◆ About this exercise:
Look through the data below. Show each line where the string "every" occurs.

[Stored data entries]
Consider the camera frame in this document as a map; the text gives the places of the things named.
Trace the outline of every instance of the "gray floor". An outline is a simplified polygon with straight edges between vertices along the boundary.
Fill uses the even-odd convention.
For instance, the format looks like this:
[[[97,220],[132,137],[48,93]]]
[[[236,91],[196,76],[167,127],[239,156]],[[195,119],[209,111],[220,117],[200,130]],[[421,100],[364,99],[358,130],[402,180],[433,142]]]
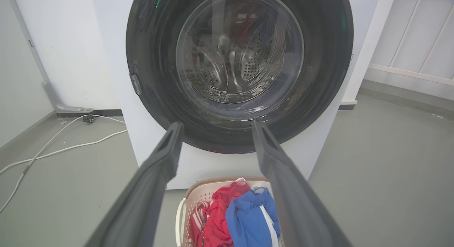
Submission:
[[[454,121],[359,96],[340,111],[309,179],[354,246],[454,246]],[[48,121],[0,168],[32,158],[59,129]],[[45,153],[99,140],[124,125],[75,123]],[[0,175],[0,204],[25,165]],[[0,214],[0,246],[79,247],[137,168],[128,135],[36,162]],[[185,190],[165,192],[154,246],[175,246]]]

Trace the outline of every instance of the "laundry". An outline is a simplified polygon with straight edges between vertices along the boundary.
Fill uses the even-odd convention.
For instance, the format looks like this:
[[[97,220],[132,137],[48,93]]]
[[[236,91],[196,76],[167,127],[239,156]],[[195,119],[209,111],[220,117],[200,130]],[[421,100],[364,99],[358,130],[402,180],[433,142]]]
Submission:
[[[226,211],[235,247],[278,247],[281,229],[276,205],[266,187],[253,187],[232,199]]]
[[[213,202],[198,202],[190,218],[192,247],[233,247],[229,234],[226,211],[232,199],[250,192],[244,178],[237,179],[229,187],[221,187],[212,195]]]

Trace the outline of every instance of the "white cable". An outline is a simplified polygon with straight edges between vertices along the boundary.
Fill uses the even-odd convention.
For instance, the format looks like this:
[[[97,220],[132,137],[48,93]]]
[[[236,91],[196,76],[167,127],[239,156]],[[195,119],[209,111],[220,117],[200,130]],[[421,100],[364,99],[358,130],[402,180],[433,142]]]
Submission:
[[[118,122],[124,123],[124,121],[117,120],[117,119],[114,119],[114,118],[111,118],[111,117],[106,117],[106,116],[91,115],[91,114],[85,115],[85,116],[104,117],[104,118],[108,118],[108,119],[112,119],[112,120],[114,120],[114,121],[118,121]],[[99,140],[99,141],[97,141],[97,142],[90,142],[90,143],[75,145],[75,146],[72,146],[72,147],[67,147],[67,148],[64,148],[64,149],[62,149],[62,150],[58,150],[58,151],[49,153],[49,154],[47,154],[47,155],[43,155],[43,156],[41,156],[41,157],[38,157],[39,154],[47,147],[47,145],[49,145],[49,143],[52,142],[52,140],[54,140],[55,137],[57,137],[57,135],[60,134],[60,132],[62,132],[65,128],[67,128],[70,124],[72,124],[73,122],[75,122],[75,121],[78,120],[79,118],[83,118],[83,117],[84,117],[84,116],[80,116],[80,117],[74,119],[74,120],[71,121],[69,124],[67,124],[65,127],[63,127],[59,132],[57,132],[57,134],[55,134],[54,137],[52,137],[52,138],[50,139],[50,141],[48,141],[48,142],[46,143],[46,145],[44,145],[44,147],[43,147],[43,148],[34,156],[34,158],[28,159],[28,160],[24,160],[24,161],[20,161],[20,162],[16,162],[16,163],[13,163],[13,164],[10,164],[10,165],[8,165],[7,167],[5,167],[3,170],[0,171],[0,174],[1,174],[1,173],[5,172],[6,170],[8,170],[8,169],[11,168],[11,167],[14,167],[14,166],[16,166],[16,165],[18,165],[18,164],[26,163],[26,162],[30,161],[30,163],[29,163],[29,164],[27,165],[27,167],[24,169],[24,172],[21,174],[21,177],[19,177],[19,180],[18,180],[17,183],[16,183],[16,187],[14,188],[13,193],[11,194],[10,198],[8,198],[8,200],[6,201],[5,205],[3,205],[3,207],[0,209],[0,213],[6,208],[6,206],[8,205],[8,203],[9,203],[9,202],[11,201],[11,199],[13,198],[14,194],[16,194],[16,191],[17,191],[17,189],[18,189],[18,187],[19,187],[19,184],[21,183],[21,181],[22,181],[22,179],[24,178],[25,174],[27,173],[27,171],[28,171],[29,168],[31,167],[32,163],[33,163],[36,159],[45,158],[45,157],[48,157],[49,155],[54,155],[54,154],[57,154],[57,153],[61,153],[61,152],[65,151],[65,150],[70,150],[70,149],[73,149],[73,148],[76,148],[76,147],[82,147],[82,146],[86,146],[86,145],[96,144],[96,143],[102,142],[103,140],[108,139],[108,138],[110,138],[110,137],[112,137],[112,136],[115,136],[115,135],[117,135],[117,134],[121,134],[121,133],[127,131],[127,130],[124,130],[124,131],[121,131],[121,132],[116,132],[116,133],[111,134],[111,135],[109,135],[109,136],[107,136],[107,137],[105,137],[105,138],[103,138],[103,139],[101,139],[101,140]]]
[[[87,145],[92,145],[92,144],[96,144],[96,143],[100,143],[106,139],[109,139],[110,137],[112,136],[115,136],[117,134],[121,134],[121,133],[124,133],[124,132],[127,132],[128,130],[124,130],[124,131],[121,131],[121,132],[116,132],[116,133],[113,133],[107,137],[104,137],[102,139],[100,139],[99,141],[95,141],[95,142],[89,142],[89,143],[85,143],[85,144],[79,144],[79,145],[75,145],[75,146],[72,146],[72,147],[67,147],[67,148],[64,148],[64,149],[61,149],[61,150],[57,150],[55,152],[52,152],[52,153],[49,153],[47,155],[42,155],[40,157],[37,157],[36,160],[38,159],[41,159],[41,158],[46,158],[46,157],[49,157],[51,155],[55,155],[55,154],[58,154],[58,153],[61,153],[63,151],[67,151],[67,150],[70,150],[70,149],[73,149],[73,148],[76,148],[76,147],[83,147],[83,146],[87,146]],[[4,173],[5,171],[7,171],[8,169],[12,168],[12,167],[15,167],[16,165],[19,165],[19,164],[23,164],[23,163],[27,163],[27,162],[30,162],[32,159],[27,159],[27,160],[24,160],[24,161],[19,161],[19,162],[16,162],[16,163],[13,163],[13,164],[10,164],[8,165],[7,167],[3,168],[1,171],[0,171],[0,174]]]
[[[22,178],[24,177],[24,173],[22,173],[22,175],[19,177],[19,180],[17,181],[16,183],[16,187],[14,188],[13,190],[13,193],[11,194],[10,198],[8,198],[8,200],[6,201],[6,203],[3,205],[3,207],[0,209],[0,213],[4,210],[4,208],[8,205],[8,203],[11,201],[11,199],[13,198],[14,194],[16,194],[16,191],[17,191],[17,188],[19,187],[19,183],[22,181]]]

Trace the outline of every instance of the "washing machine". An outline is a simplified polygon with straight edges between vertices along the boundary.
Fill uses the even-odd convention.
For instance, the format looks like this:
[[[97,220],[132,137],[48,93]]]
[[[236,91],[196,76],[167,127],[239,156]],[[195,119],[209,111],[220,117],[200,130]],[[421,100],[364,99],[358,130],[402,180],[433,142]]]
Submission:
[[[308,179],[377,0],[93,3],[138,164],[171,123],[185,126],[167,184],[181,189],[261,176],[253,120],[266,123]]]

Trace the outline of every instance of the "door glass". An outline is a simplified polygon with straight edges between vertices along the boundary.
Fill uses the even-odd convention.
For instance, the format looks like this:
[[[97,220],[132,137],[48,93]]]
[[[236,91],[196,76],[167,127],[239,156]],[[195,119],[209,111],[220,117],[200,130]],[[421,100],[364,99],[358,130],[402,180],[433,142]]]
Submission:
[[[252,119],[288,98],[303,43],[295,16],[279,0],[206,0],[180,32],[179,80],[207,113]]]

◆ Exercise solution:
Trace the outline of every instance of the "gray floor". An outline is a simplified polygon with straight edges between vertices along the boundary.
Trace the outline of every instance of the "laundry". An outline is a simplified polygon with straight edges between vertices along the boundary.
Trace the outline of every instance of the "white cable". An outline is a simplified polygon with straight edges between vertices along the boundary.
Trace the outline of every instance of the "washing machine". An outline is a simplified polygon with straight edges between vertices along the boundary.
Trace the outline of every instance of the "door glass". An outline is a simplified polygon with straight edges between vertices along the boundary.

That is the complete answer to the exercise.